He turned to face the pile of dirty dishes in the sink. He put two fingers to his right temple, in imitation of Professor X, and visualized two wispy tendrils of plasma-like energy reaching out from his head and spiraling through the air toward the sink. The tendrils wrapped themselves around the faucet and turned on the water, plugged the sink, and levitated the dishes and scrub brush into the air. Another wispy tendril squeezed soap into the water and dipped the dishes into it one by one as the other wispy tendril began scrubbing the dishes with the scrub brush. Yet more wispy tendrils branched out from his head and opened the bottom cabinet doors and got out the Windex and sponges, and sprayed the countertops and began wiping them down. A ghostly tendril of energy opened the closet door and another one dragged out the Swiffer wet-jet mop and  began cleaning the floor. The dumped over cereal box and the dirty bowls on the breakfast bar in the center of the kitchen righted themselves and levitated on wispy trails of power over to the sink where they splashed into the soapy water.

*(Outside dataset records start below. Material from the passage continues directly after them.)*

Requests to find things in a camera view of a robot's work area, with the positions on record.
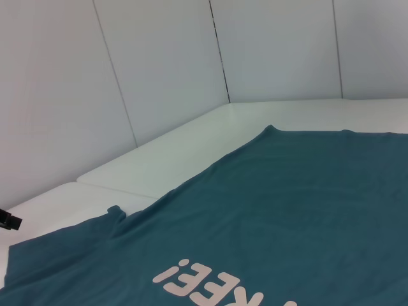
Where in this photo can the teal t-shirt with FREE print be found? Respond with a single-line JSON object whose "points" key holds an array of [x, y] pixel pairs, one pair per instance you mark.
{"points": [[271, 207]]}

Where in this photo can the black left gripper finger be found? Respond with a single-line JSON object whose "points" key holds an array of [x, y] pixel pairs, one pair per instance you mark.
{"points": [[11, 220]]}

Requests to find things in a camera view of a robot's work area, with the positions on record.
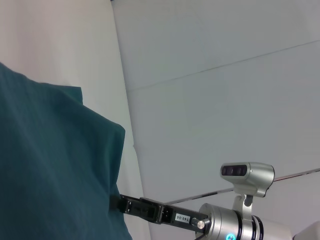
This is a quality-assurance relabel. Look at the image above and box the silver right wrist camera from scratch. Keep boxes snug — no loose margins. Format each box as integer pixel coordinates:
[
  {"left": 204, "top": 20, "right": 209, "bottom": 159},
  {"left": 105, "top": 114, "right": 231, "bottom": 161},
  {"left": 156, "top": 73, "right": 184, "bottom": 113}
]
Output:
[{"left": 219, "top": 161, "right": 276, "bottom": 216}]

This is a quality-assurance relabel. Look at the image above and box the teal blue t-shirt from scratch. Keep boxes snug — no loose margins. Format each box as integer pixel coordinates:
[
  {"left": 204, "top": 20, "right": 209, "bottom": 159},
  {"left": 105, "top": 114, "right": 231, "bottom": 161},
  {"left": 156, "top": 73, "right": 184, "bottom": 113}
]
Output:
[{"left": 0, "top": 61, "right": 134, "bottom": 240}]

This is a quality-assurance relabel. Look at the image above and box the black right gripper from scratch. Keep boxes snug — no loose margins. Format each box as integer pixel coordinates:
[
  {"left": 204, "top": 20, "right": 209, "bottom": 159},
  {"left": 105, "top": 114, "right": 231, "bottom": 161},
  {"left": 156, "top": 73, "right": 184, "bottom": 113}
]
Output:
[{"left": 109, "top": 193, "right": 210, "bottom": 234}]

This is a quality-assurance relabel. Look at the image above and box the right gripper cable with plug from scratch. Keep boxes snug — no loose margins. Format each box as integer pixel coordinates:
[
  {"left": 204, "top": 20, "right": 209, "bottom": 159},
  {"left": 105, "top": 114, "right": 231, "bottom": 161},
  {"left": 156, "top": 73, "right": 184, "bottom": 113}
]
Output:
[{"left": 190, "top": 216, "right": 211, "bottom": 240}]

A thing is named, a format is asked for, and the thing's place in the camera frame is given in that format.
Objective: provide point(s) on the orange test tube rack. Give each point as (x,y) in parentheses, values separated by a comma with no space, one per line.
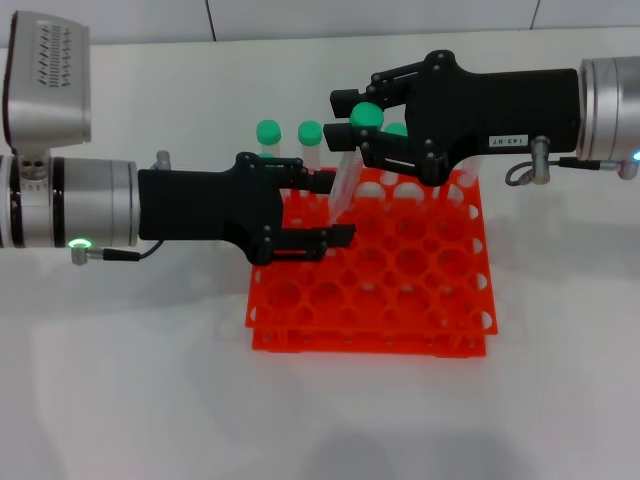
(370,302)

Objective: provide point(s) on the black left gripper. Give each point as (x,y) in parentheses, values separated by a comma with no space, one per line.
(200,205)

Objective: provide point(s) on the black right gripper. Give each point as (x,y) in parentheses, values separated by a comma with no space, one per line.
(495,107)

Gadget moved his free hand to direct the tendrils of energy, keeping the other hand at his temple with his two fingers pressed there. None of that was, he knew, strictly necessary, but it helped him to do it . . . so in a way, it was needed.

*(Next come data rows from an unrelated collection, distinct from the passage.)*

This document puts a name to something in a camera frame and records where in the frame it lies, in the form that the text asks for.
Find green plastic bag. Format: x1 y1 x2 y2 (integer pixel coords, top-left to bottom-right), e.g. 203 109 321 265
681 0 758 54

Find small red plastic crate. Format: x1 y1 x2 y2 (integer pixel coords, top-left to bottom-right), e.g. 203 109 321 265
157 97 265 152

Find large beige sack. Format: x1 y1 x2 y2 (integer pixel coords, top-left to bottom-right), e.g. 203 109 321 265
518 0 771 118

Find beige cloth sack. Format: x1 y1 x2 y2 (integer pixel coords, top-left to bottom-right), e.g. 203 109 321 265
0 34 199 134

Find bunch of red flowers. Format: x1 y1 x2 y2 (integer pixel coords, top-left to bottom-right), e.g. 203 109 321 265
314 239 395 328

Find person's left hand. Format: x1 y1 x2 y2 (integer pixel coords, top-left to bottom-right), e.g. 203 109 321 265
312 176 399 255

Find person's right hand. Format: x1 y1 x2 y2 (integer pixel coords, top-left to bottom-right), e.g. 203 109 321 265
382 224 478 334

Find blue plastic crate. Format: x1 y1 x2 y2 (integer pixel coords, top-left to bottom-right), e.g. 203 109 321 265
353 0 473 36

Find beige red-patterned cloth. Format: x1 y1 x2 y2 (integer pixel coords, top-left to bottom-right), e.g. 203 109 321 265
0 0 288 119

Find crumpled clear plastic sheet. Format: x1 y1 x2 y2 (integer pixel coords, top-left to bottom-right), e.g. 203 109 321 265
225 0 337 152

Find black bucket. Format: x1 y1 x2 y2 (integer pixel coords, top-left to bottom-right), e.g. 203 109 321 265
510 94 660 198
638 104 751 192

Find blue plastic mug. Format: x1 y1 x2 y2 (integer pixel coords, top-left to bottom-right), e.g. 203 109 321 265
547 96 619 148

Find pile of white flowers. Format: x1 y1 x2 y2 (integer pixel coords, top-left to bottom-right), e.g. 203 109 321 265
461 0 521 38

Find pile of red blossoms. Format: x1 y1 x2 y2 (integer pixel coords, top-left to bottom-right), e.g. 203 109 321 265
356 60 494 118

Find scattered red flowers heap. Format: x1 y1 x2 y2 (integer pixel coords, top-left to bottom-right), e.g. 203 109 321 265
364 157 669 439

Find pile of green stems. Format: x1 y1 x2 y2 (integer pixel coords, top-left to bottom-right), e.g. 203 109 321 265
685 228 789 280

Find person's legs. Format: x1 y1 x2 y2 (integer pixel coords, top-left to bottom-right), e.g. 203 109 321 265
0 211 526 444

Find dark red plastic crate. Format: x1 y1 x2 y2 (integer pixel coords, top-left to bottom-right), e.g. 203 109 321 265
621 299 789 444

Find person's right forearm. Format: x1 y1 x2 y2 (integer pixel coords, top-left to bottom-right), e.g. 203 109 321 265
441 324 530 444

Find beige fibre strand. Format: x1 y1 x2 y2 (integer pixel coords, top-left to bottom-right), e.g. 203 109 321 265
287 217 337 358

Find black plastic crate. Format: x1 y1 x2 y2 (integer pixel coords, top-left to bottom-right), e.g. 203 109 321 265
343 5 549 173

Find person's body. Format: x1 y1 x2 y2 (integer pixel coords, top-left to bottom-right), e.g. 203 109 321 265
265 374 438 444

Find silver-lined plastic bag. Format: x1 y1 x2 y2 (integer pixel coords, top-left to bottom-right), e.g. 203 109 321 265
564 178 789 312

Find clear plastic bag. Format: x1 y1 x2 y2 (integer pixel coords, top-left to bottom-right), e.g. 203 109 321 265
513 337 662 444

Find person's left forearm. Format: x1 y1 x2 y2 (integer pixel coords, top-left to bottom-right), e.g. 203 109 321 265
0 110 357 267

“That’s it. Eat your heart out, Sorcerer’s Apprentice!” He laughed, all thoughts of ending it all now only a dim, receding memory. It felt so damned good to laugh, after the torment of the depressive cycle he had been caught in earlier. (His particular flavor of bipolar disorder was known as “rapid cycling,” meaning he sometimes suffered from mood shifts within mere hours of each other. It could be horrific when it struck like it had earlier.) He was proud of himself; he had gotten so much better at this stuff in only two weeks. And, he had developed a tolerance for the side-effects of the Helm, too; just two weeks previous to this, this little exercise would’ve worn him out completely within minutes, and would’ve probably even given him a severe headache or a lasting nosebleed. Or worse.

Then, the lock on the kitchen door tumbled. The door popped opened. Startled, Gadget turned around to see. The dishes promptly went crashing and splashing down into the sink, splattering water everywhere—a few of them shattered on the floor—and the Swiffer dropped in its tracks and clattered to the floor as well. The sponges all flopped to the counter, splashing. The ghostly tendrils in Gadget’s visualization vanished. The door opened the rest of the way, revealing Gygax, a tallish lank figure standing there in a black t-shirt and jeans with a studded belt, his dyed-black hair askew from the wind outside, wearing sunglasses even though it was four in the morning and balancing a bag of groceries in one hand, his work duffle-bag over his shoulder, and a small brown delivery box under his arm.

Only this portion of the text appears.